Les années se suivent et la situation ne s’améliore pas: pour son bilan 2020, l’organisation Reporters sans frontières (RSF) fait état d’un « niveau historiquement haut » du nombre de journalistes emprisonnés à travers le monde, habituellement pour avoir simplement fait leur travail. Ainsi, après les 389 journalistes écroués en 2019, ce nombre est passé à 387 cette année. Seul point positif: cette stagnation, après une augmentation de 12% enregistrée en 2019.
Dans un rapport publié mardi, précise que de ce nombre, 345 hommes (89%) sont des hommes, alors que 42 (11%) sont des femmes. Depuis cinq ans, malgré la stagnation entre 2019 et 2020, le nombre de reporters emprisonnés a progressé de 17%. Du côté des femmes, cette croissance est de 35% par rapport à 2019, avec une hausse de 11 femmes envoyées en prison pour avoir tenté de rapporter les faits.
Et comme le précise RSF, cette augmentation représente le total des femmes qui ont été libérées et celles qui ont été écrouées, notamment au Belarus, où le régime en place, soucieux de conserver le pouvoir, multiplie depuis un an les actes de violence, les arrestations arbitraires, ainsi que les séances de torture pour ses opposants, qu’ils soient des figures proéminentes de l’opposition, de simples citoyens, ou encore des reporters.
Le rapport souligne par ailleurs que bien que l’on aurait pu s’attendre à ce que la pandémie de COVID-19 ralentisse les ardeurs liberticides de certains régimes autoritaires, notamment en raison du risque d’infection des journalistes s’ils sont détenus en prison, on dénombre plutôt pas moins de 14 reporters qui ont été emprisonnés pour avoir couvert la pandémie et, par extension, les efforts des différents gouvernements pour lutter (plus ou moins efficacement) contre le nouveau coronavirus.
Bien souvent, l’état d’urgence sanitaire a servi de prétexte aux gouvernements pour renforcer les attaques contre la liberté de presse et réduire l’accès aux informations étatiques dignes de ce nom.
Les cinq pays emprisonnant le plus de journalistes sont, en ordre d’importance, la Chine (117 détenus), l’Arabie saoudite (34), l’Égypte (30) et la Syrie (27).
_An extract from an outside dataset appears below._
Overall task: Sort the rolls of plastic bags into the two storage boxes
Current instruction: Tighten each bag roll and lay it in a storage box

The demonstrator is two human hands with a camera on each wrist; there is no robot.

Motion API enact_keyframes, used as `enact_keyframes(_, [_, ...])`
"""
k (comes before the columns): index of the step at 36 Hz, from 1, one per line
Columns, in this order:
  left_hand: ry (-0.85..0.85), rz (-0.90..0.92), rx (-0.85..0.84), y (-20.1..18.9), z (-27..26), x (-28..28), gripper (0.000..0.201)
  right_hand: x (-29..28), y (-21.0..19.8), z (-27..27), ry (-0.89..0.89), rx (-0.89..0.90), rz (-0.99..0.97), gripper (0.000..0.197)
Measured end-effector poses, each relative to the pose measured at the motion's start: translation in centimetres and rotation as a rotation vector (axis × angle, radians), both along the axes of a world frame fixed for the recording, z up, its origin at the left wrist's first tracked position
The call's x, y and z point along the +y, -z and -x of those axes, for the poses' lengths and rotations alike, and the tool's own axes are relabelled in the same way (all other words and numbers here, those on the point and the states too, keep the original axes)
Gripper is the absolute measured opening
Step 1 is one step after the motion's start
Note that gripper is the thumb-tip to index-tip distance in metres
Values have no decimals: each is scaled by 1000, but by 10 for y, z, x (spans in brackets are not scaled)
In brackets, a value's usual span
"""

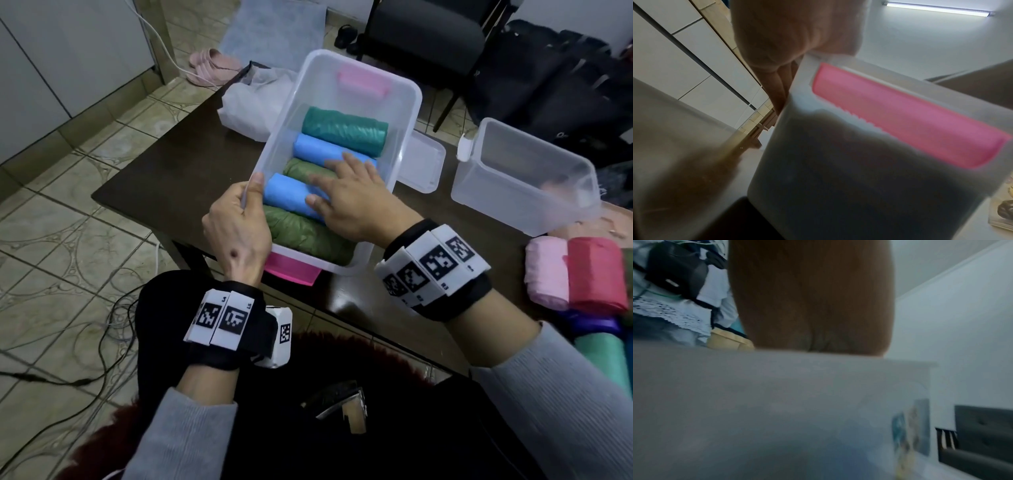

Tous sont des dictatures où la liberté de presse est quasi-inexistante, quand elle n’est pas simplement rayée de la carte.
En Chine, d’ailleurs, le gouvernement communiste serre toujours plus la vie aux médias plus progressistes de Hong Kong, l’ancienne colonie britannique, dans le but de faire disparaître le mouvement de contestation pro-occidental qui a donné lieu à plusieurs séries de manifestations, ces dernières années. Ces efforts trouvent aussi écho dans l’adoption de nouvelles dispositions légales pour imposer, peu à peu, les mêmes critères juridiques et policiers à Hong Kong qu’au reste de la Chine, en violation de la doctrine dite du « un pays, deux systèmes ».
RSF évoque aussi 41 journalistes qui sont aujourd’hui détenus en otage par divers groupes militants ou terroristes, notamment le groupe armé État islamique (25 otages), les miliciens Houthis (7 prisonniers), ou encore les principaux groupes terroristes, dont al-Qaïda, qui détiennent 13 reporters.
« Tous les otages se concentrent désormais dans trois pays de la zone Moyen-Orient », écrit l’organisation dans son rapport, qui nomme la Syrie, le Yémen et l’Irak.
Enfin, quatre journalistes sont portés disparus depuis le début de l’année 2020: Tawfik Al-Tamimi, rédacteur en chef du quotidien Al-Sabah, en Irak, qui a été kidnappé en mars à Bagdad; Bwira Bwalitse, directeur de la Radio communautaire de Bakumbule, en République démocratique du Congo, qui est disparu dans la région tourmentée du Nord-Kivu; Daysi Lizeth Mina Huaman, de la chaîne de télévision VRAEM TV, au Pérou, disparue après avoir couvert un scrutin municipal, et Ibraimo Mbaruco, journaliste à la Radio communautaire de Palma, au Mozambique, dont on est sans nouvelles depuis avril.